Exercise prompt:
Return each line of the material below exactly. Begin at the first and end on the line with "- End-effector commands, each".

*** Opening of Material for this task ***

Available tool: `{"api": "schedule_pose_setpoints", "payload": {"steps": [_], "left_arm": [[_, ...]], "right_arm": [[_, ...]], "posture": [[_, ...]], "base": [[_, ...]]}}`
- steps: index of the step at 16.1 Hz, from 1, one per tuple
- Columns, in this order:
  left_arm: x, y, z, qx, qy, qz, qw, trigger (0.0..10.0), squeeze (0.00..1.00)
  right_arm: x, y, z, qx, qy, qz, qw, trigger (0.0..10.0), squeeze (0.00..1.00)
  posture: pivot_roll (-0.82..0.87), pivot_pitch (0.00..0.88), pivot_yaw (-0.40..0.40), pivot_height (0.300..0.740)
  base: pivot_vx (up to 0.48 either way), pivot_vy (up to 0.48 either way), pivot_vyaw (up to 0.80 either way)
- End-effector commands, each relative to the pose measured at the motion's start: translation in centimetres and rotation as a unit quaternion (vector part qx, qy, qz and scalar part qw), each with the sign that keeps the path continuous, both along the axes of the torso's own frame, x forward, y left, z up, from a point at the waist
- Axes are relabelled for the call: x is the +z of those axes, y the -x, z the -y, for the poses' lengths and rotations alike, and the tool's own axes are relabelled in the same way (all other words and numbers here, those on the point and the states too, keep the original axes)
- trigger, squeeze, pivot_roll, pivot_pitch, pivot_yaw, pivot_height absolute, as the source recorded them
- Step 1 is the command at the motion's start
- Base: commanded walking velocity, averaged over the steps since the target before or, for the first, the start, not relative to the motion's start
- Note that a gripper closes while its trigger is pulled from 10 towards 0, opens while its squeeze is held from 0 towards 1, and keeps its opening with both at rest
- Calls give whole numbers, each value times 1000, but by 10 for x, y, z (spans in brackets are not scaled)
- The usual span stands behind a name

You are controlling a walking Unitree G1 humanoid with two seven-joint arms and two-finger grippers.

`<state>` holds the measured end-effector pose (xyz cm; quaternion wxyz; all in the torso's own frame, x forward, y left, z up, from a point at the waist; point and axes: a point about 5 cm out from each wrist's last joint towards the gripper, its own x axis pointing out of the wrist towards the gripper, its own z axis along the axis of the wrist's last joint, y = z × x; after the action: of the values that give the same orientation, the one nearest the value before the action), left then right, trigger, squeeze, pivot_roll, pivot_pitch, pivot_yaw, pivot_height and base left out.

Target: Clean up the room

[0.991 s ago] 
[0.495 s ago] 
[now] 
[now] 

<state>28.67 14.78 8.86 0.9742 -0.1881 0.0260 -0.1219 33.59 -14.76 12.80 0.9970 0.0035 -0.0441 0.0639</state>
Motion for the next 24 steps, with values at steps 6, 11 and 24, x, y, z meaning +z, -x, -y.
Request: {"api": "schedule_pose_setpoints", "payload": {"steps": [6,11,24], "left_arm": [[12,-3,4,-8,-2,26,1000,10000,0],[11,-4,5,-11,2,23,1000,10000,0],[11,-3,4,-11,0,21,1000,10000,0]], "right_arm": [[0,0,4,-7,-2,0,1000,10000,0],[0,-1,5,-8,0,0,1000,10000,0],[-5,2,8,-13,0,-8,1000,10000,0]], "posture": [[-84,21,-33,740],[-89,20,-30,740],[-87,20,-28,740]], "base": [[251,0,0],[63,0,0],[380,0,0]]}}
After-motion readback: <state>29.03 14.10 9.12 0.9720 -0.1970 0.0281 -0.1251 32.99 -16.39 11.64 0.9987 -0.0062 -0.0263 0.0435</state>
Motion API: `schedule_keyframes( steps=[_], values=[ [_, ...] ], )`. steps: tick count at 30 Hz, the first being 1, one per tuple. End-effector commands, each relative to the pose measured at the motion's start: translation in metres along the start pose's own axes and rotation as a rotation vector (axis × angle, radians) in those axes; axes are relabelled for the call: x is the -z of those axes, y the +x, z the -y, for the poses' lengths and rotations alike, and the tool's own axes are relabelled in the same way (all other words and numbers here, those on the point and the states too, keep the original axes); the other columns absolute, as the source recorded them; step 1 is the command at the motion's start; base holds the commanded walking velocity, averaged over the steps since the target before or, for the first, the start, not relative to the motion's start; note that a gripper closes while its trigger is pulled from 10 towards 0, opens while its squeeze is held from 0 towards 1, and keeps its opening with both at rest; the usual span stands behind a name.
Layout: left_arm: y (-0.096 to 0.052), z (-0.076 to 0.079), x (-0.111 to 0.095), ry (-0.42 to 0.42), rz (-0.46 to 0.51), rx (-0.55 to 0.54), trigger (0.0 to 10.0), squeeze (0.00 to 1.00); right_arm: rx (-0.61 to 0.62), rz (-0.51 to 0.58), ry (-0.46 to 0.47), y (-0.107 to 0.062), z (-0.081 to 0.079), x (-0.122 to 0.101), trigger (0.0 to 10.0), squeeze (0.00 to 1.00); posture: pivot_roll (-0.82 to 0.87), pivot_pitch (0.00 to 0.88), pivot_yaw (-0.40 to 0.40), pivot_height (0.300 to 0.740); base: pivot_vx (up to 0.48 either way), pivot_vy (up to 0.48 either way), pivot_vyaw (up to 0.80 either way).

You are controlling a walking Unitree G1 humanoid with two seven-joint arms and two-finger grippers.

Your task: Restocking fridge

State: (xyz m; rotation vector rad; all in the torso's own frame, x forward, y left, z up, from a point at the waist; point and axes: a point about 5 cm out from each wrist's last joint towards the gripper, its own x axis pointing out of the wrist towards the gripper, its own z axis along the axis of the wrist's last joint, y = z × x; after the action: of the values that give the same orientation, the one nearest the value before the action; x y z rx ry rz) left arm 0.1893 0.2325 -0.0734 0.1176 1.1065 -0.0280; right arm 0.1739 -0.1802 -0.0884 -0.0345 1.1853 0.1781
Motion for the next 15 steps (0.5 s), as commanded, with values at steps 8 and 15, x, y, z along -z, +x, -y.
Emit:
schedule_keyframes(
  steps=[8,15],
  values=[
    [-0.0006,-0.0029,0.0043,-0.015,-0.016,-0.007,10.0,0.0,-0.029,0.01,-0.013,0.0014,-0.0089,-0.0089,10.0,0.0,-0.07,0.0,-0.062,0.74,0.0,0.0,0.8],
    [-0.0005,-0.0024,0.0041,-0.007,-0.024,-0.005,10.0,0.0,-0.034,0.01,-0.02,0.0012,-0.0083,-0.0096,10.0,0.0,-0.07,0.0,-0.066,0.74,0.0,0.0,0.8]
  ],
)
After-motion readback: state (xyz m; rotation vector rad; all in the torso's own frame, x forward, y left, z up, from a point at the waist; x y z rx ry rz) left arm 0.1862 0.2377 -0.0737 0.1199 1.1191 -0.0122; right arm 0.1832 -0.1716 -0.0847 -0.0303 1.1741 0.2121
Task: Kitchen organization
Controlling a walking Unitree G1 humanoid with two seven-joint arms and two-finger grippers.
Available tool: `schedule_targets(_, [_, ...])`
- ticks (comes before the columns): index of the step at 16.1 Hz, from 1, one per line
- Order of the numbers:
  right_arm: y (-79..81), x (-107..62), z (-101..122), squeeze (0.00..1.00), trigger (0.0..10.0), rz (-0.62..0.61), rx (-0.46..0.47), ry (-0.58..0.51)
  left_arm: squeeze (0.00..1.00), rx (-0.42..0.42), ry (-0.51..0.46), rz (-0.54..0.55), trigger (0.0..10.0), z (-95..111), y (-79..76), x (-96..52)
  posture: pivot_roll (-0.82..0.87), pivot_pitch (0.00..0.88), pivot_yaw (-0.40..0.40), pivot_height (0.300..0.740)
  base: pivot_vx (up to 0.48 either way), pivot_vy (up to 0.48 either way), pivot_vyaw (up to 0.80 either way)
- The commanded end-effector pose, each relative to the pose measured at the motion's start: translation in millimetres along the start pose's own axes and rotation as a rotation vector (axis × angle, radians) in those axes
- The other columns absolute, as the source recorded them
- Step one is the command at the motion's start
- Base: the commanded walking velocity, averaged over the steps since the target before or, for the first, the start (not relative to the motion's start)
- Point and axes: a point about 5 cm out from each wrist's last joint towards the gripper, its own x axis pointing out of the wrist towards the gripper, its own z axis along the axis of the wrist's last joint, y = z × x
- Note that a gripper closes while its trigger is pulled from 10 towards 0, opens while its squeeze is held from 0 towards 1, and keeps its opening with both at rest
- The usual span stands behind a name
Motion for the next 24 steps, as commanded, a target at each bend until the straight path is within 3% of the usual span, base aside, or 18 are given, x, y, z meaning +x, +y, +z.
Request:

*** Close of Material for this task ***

Solution:
Available tool: `{"api": "schedule_pose_setpoints", "payload": {"steps": [_], "left_arm": [[_, ...]], "right_arm": [[_, ...]], "posture": [[_, ...]], "base": [[_, ...]]}}`
- steps: index of the step at 16.1 Hz, from 1, one per tuple
- Columns, in this order:
  left_arm: x, y, z, qx, qy, qz, qw, trigger (0.0..10.0), squeeze (0.00..1.00)
  right_arm: x, y, z, qx, qy, qz, qw, trigger (0.0..10.0), squeeze (0.00..1.00)
  posture: pivot_roll (-0.82..0.87), pivot_pitch (0.00..0.88), pivot_yaw (-0.40..0.40), pivot_height (0.300..0.740)
  base: pivot_vx (up to 0.48 either way), pivot_vy (up to 0.48 either way), pivot_vyaw (up to 0.80 either way)
- End-effector commands, each relative to the pose measured at the motion's start: translation in centimetres and rotation as a unit quaternion (vector part qx, qy, qz and scalar part qw), each with the sign that keeps the path continuous, both along the axes of the torso's own frame, x forward, y left, z up, from a point at the waist

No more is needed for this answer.